- **EXERCISE PROMPT**
The answer must be one number: how many lines in the data below include the string "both".

>>>

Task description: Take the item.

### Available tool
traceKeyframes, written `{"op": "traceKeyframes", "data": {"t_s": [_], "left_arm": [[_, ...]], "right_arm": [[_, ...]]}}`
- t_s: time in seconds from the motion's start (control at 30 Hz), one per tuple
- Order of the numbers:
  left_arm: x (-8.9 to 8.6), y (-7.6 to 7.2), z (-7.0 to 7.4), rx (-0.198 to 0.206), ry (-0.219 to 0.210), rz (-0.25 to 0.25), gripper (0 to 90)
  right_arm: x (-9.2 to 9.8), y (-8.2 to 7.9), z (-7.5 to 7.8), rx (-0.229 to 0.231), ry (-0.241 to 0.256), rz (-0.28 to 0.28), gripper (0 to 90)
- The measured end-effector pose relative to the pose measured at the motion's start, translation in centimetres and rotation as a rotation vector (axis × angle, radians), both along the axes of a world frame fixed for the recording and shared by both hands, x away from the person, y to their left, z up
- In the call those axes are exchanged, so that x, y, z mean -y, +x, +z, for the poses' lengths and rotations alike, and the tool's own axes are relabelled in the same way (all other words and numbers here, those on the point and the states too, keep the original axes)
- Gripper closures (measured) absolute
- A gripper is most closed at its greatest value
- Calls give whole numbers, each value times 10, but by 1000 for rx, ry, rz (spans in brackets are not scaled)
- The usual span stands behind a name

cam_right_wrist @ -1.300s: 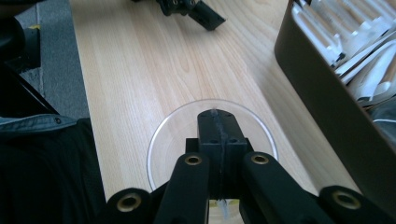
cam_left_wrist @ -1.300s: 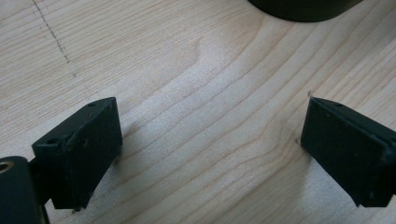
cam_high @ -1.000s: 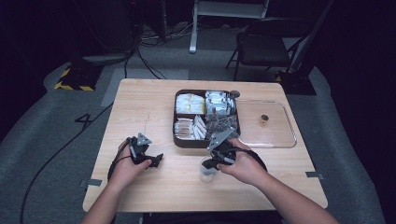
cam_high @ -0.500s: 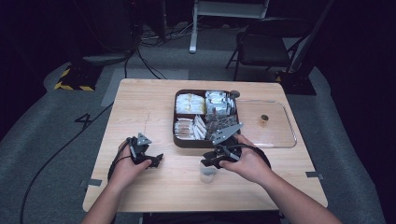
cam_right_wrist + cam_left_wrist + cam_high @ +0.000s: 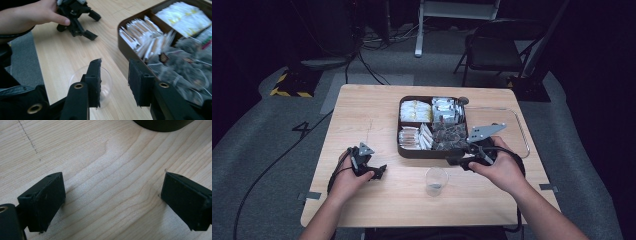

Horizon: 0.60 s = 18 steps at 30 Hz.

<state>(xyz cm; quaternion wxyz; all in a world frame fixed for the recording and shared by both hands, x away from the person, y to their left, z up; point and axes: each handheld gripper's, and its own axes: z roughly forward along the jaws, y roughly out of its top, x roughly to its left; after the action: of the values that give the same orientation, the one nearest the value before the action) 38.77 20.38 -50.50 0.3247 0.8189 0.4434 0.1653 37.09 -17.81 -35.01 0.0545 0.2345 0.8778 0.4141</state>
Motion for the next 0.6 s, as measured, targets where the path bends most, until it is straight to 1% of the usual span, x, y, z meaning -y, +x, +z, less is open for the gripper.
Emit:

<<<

- **EXERCISE SOLUTION**
2